Monday, June 3, 2019

Review 40: Falter: Has the Human Game Begun to Play Itself Out?

Falter: Has the Human Game Begun to Play Itself Out? Falter: Has the Human Game Begun to Play Itself Out? by Bill McKibben
My rating: 3 of 5 stars

To start off, this is the 4th book of McKibben's that I read this year, and all I've read. So far this one I've liked the least. Maybe I cherry picked better books? I don't know, but certainly after reading this one I'm not too inclined to run out and read more of his oeuvre.

This book feels like McKibben is just railing against us humans, and with some specifics towards certain people (current president, republicans, Koch brothers, etc.). Diatribe is what comes to mind. And there are tangents of other ways we as humans may be falling into not fully natural humans, with gene editing and potentially post-human with a blend of computer and biology. McKibben certainly will not go there, and desperately wishes we wouldn't.

The book isn't just about climate change, although that is a big part of the book. His solution is solar, about how much that makes sense. And it does, especially, and particularly in countries without all the energy infrastructure right now.
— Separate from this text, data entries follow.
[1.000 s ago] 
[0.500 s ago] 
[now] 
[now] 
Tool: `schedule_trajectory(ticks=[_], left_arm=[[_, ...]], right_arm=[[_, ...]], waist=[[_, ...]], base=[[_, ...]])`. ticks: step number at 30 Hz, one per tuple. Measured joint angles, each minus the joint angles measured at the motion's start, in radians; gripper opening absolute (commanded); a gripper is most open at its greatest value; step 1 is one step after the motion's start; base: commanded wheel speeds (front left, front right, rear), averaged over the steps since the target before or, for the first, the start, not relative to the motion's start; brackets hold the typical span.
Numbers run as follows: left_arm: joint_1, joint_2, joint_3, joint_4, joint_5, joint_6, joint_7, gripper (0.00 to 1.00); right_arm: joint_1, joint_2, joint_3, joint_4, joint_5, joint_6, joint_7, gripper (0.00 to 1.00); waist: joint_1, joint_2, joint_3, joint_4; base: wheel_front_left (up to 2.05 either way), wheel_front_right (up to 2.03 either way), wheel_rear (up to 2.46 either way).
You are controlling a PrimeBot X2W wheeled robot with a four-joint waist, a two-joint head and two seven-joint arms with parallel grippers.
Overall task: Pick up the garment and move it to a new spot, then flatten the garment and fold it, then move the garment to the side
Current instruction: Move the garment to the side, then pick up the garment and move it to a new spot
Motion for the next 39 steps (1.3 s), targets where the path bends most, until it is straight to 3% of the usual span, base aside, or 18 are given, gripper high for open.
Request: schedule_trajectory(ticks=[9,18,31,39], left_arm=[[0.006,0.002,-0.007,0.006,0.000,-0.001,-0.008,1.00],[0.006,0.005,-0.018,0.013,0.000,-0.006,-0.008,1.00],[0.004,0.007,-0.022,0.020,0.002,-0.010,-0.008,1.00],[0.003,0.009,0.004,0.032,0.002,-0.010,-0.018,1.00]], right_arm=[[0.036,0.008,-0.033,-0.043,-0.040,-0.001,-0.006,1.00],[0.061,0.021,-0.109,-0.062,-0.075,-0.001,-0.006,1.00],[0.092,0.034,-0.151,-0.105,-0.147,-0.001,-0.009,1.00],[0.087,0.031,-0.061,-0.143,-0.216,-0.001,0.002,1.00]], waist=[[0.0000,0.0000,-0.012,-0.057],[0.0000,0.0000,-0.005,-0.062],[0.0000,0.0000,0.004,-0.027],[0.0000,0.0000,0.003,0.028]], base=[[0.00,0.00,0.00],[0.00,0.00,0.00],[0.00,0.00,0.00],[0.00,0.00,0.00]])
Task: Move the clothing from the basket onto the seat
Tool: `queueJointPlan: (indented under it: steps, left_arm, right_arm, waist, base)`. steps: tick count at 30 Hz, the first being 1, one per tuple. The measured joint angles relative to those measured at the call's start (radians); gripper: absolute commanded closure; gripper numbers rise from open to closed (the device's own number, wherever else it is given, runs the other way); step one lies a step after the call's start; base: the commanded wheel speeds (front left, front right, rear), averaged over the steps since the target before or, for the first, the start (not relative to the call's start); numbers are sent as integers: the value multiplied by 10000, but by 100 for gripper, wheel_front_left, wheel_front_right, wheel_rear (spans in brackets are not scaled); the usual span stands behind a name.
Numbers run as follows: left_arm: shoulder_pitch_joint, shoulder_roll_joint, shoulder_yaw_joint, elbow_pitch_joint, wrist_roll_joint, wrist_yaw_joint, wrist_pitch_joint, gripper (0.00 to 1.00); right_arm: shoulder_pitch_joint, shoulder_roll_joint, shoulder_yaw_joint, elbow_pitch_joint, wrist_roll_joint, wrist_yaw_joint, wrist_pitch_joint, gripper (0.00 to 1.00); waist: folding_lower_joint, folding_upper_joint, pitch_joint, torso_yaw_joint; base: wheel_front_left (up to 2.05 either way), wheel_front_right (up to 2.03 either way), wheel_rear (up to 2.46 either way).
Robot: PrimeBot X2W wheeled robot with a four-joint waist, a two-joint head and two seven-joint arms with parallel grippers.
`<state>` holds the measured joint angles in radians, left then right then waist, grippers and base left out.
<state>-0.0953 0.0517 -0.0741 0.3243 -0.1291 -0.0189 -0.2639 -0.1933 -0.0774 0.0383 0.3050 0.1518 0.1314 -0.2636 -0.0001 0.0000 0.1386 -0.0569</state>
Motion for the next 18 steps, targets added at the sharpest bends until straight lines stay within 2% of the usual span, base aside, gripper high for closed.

But we need it in the modern west as well.

I do agree with McKibben's general outlook and what he is trying to do, but writing this book I don't think gets us any closer. There is serious doubt in my mind that the people whose minds need to change will read this book. Will people on the fence about climate change, pick up this book? Probably not. Yet, I'm still glad he wrote it.
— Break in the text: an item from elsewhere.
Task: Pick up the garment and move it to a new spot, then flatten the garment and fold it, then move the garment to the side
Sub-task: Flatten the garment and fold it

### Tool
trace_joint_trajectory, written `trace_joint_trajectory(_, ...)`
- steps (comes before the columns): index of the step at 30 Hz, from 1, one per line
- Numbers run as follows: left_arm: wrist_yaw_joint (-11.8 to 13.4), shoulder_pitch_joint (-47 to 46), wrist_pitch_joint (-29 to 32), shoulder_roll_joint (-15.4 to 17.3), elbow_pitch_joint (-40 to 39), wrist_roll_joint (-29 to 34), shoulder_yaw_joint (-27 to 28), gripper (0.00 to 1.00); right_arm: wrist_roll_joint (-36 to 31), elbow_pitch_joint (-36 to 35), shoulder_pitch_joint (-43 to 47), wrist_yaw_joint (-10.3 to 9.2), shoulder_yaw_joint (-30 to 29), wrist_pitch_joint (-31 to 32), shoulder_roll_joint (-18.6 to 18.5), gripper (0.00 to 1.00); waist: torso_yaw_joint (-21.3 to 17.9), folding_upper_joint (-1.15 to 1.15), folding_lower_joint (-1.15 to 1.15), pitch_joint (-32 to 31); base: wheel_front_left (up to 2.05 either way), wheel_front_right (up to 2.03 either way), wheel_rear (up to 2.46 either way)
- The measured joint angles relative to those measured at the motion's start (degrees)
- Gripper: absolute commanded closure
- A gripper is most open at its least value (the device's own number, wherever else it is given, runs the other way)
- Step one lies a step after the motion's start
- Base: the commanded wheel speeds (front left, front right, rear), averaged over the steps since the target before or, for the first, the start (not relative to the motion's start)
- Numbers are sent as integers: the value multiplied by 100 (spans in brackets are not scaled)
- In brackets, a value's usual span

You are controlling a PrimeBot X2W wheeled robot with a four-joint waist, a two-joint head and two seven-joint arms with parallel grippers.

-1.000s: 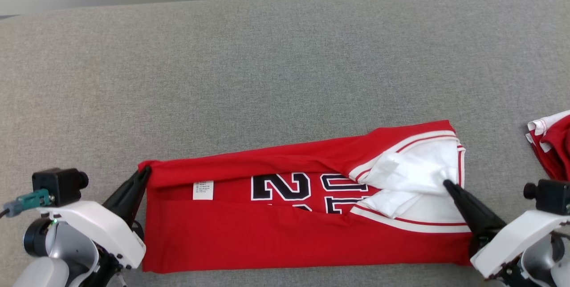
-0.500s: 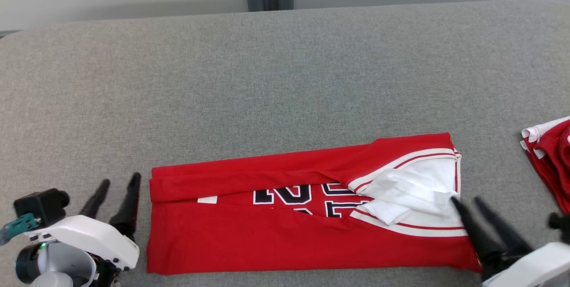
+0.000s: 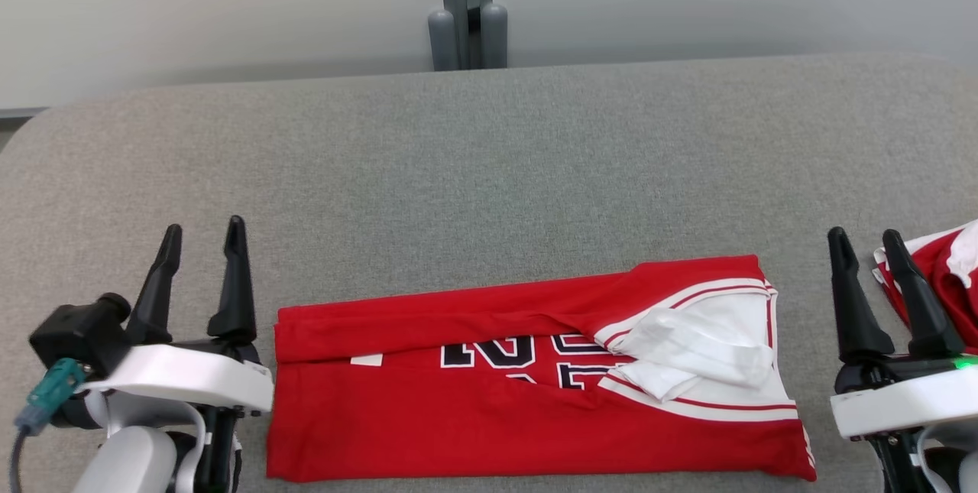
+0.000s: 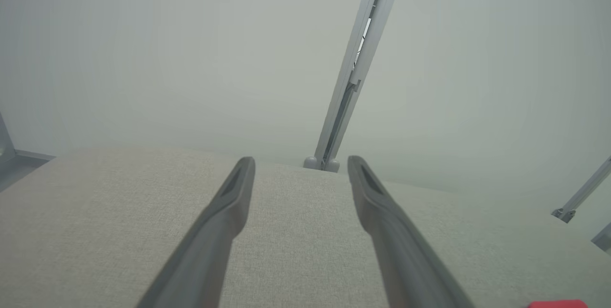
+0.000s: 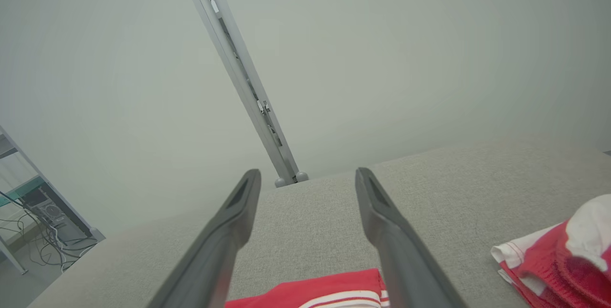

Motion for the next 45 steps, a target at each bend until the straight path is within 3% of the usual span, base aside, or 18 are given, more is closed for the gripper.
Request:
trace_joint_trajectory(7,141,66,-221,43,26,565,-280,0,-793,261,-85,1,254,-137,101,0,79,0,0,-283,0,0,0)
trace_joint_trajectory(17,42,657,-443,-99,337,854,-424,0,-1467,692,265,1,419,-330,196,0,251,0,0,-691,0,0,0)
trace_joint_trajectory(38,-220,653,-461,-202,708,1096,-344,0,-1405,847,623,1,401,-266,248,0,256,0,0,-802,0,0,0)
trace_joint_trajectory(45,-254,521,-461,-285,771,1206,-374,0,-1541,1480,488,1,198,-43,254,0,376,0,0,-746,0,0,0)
McKibben has a way of being optimistic even when the outlook is grim. With this book I think he's turned a bit of a corner. Hopefully we, meaning in the west, and especially in the United States, will start to take this climate change more seriously and quickly change our ways. There isn't much time left. And that is perhaps why this book is so dire.



Thanks to Henry Holt and Co. and NetGalley for an uncorrected electronic advance review copy of this book. Although I did have access to an early review copy, I listened to the audiobook version from my library.